# Auto Finesse Avalanche - User Review!



## JBirchy (Oct 9, 2010)

Hi guys,

Thanks to a very kind DW member (Thanks Nick!) i had the chance to try out AF Avalanche this weekend. I actually used it on 4 different cars of varying levels of dirtyness, and my results are below.










So first off, i used it on my own car which hadn't been washed in around 3 weeks.





































So, mixed about an inch of product with a full snow foam bottle of water and got to work:




























Smells nice coming out the lance! It's not shaving foam thick, but i would say it's very similar in consistency to my usual foam, ValetPro Citrus Pre Wash. It's dwell time is around 5-6 mins IMO, any longer than that and it's drying on the car.

Few pics of the dirt removal on a silver car:










This was after about 7 mins dwell time:










It was also tested on Chris' Black 330i, this is after about 4-5 mins dwell time:










So after rinsing quite thoroughly, i allowed the car to dry. I deliberately wasn't mega thorough with the pressure wash, as i wanted to see the difference it made. Results below:




























The car was then washed with Wolf's White Satin, and rinsed. What really impressed me was the sheeting of Bouncers Vanilla Ice after a pressure rinse - look at the doors!










Not bad on the roof either:










Too different prototype waxes on the boot holding up very well too!



















I also tested it on the grey RRS too, and i was much more thorough with the rinsing. I have to say i was much more impressed with it after that.










So i've found that you really have to concentrate and be thorough with the jet wash, more so that with my usual Valetpro citrus pre-wash.
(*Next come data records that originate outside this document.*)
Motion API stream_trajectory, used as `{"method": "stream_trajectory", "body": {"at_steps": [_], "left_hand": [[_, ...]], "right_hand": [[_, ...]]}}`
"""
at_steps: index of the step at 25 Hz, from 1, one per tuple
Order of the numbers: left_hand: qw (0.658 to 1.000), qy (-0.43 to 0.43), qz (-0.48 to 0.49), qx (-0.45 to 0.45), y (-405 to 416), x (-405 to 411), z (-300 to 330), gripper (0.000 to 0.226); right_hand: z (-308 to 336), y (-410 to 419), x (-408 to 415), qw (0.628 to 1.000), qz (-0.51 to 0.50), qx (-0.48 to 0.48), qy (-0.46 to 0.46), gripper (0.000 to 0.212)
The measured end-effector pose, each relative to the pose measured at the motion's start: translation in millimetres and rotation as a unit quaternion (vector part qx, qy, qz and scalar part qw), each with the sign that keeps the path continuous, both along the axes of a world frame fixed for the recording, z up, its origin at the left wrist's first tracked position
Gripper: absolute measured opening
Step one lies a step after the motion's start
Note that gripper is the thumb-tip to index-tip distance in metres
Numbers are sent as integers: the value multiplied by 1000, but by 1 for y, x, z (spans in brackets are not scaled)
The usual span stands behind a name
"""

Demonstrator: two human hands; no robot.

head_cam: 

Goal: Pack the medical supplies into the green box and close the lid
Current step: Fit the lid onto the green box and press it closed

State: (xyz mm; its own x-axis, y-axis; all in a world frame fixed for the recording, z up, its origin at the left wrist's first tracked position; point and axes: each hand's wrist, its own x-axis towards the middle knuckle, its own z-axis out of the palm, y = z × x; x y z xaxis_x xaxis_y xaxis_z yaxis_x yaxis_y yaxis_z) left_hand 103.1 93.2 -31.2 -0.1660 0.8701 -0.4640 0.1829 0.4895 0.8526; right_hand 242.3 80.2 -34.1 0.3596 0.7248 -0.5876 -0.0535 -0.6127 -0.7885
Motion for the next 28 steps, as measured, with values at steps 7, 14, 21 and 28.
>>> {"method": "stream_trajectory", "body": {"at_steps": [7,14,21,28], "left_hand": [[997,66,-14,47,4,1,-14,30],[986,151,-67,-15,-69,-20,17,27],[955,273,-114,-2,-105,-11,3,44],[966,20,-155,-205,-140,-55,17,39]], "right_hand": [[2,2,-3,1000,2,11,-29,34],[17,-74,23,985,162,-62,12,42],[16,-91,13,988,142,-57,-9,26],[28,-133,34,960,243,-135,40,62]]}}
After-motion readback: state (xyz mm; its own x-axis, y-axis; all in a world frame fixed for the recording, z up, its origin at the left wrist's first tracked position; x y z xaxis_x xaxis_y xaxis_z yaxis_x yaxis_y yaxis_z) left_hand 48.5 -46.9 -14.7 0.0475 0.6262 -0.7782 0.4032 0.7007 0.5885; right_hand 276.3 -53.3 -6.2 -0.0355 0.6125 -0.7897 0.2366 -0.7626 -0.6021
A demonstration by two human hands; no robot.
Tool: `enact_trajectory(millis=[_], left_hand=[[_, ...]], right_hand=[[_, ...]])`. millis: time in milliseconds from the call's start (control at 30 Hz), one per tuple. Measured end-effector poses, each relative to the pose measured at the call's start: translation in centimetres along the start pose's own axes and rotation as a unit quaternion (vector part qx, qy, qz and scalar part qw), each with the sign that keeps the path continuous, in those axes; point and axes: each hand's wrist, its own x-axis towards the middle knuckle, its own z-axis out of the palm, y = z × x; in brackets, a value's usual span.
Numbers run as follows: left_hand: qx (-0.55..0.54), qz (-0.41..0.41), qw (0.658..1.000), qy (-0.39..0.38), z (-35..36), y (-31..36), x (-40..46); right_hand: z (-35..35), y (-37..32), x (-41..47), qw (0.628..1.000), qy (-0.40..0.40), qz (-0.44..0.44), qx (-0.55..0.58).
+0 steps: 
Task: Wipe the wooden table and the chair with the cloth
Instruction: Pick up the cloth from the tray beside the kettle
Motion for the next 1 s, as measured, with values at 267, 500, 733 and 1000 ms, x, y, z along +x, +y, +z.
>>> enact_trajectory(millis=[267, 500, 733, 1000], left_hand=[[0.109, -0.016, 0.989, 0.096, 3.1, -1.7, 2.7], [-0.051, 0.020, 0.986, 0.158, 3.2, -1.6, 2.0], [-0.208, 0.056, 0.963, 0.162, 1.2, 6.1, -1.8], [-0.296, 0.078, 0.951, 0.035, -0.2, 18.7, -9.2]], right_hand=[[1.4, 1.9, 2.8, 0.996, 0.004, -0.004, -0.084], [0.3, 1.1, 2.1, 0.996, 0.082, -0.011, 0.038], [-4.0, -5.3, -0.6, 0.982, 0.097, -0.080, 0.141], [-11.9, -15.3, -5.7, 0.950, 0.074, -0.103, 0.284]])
I was able to test it back-to-back with another competitor which i've not tried previously, Chemical Guys No Touch Snow Foam. This stuff really did produce a thick shaving foam over the car. I used it on the white Evoque and Rach's Black Mini, and it was very impressive. I found it dwelled longer than Avalance, but crucially i thought it was fractionally better on the cleaning power.

Thought i'd just add a couple of finished pics of the 2 RR's as i thought they looked particularly good - the Sport is protected with AF Tough Coat x 3 and was wiped down today with Finale, and the Evoque was treated today to a thorough clean and plenty of tar removal with AF ObliTARate, prepped with Rejuvenate and waxed with Bouncer's Vanilla Ice.
































































Hope this was a useful review, thanks for looking!

Jon


----------



## Ns1980 (Jun 29, 2011)

Nice one Jon :thumb:

Thanks for sharing this!


----------



## Tips (Mar 27, 2011)

Great review and pichers JB :thumb:

So which do you prefer AF Avalanche or CG No Touch Snow Foam?


----------



## gav1513 (Apr 16, 2009)

good work there, the foam looks alot thicker in your photos than i had previously seen, some nice cars too


----------



## Junior Bear (Sep 2, 2008)

Thanks for the honest review


I have been sceptical about avalanche tbh


----------



## chrisc (Jun 15, 2008)

so it dont shift much then?
is it like a weak tfr


----------



## Guest (Oct 14, 2012)

Not sure about the results...but the house looks nice.:thumb:


----------



## great gonzo (Nov 4, 2010)

I find there's a massive difference with snow foam depending what lsp your car has. I was using Magifoam yesterday on unprotected paint and it would have dwelled all day if I had left it but after 20 minutes and a power wash off the results where fantastic, better than I have had on my own car which has DJ Hybrid but can only get it to dwell for 6/7 minutes before it just slides off.


----------



## Tips (Mar 27, 2011)

great gonzo said:


> I find there's a massive difference with snow foam depending what lsp your car has.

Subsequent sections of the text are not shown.